Example: The signature super module has 3 modules (Capture, Confirmation form, Upload API). All three have skipCPRPut set to yes. If a user drops off on any of these, they will resume from the beginning of the capture module.
This is useful in super modules where a user dropped off in the middle and should restart from the beginning of the super module (e.g., Digilocker, Wet Signature Module).
Dashboard State Reset
See CPR State Reset documentation.
CPR Auth
- Demo Video
- User flow diagrams (Miro) for different cases in CPR Auth
How is User Authentication done during the journey?

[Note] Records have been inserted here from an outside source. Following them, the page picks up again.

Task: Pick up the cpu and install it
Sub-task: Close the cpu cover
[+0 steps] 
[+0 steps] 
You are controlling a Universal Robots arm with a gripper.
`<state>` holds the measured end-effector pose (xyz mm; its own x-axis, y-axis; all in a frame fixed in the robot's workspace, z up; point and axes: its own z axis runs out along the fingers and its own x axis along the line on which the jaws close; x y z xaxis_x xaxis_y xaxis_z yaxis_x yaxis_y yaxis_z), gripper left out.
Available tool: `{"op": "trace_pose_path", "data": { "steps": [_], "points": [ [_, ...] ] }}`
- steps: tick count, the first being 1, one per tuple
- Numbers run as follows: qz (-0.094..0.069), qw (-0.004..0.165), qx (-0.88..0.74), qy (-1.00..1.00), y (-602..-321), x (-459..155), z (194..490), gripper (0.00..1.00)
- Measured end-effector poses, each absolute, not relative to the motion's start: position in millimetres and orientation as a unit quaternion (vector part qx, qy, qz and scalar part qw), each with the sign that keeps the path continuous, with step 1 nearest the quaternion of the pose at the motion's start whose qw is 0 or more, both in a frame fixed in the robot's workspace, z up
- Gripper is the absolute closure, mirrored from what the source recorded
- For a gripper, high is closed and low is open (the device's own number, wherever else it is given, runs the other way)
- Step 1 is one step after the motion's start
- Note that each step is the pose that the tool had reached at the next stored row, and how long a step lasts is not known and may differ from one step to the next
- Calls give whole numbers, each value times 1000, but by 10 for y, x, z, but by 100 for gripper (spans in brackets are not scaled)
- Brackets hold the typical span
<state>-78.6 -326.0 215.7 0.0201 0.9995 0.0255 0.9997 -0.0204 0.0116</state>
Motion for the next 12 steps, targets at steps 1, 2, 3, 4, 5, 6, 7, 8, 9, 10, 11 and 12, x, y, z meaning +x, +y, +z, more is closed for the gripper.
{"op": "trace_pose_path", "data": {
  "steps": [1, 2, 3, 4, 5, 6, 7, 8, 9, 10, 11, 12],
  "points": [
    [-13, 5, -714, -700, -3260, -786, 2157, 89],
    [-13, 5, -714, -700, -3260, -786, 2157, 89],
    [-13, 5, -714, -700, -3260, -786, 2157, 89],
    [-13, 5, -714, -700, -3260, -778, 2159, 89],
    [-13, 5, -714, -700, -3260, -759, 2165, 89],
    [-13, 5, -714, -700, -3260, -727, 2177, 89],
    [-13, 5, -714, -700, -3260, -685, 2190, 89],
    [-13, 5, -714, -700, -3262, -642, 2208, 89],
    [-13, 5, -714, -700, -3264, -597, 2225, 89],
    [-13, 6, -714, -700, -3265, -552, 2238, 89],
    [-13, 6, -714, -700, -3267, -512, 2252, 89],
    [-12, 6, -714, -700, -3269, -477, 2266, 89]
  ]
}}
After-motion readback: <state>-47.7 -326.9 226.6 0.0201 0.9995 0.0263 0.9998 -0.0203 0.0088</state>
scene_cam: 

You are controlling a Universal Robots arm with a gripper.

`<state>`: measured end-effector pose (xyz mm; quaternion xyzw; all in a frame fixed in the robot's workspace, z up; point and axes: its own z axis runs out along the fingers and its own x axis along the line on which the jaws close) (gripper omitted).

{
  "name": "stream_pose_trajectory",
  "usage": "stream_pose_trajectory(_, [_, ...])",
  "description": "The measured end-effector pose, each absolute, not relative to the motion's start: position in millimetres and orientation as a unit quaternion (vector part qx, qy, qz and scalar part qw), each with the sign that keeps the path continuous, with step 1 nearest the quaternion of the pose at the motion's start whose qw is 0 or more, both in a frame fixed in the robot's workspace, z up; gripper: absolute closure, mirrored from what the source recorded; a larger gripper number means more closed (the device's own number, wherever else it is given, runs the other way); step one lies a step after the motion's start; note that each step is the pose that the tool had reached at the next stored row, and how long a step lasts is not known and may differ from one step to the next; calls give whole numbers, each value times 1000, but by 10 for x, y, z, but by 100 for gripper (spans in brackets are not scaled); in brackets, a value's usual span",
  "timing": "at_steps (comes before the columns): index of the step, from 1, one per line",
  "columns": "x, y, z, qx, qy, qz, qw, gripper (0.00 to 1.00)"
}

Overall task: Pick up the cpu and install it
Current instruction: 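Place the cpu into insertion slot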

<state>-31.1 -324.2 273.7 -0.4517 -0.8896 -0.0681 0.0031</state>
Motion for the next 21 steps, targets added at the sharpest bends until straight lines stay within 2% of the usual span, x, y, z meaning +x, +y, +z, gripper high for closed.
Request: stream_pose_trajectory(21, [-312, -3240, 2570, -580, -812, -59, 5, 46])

- The CPR Auth solution treats the authentication flow as a mini workflow inside the main workflow
- Mini Auth flow can be a combination of modules, conditions & conditional variables
- The Auth Flow ends when
nextStep: resumeCPR - If authentication is required, the SDK executes the mini auth flow. If not, it executes the main flow
Important Points
- CPR Auth flow is only supported if webcore is enabled
- User will have unlimited retries to perform authentication if they fail
- There is no resume for auth flow — if user drops off during auth, they restart auth from the beginning
Prevent Parallel Sessions
This feature ensures users cannot engage in multiple sessions concurrently, maintaining data consistency.
Example Scenario:
- User initiates Session A and completes a step
- Without completing Session A, user initiates Session B
- Session B becomes the active session
- If the user attempts to continue Session A, the system returns a session conflict error
Sample Config
"serverSideResume": {
"enable": true,
"version": 2,
"preventParallelSessions": true,
"exitOnEndStates": ["auto_approved", "needs_review"]
}
SDK Callbacks
session_conflict:
{
"status": "error",
"errorMessage": "session_conflict",
"errorCode": "151",
"details": {},
"transactionId": "<transactionId>"
}
Session Validation Failed:
{
"status": "error",
"errorMessage": "Session Validation Failed",
"errorCode": "151",
"details": {},
"transactionId": "<transactionId>"
}
state_not_found:
{
"status": "error",
"errorMessage": "state_not_found",
"errorCode": "151",
"details": {},
"transactionId": "<transactionId>"
}
ignoredStateRefreshInputKeys
This feature ensures that state does not get reset when specific inputs are changed.
How to enable this
Add the key ignoredStateRefreshInputKeys under properties.serverSideResume in the workflow. The value is an array of input key names that should not trigger a state refresh.
{
"serverSideResume": {
"ignoredStateRefreshInputKeys": ["userType", "timestamp"]
}
}
In this example, if userType or timestamp changes when SDK invokes these, CPR would not refresh the state.
Workflow Versioning
This feature helps avoid application reset when a workflow update is made.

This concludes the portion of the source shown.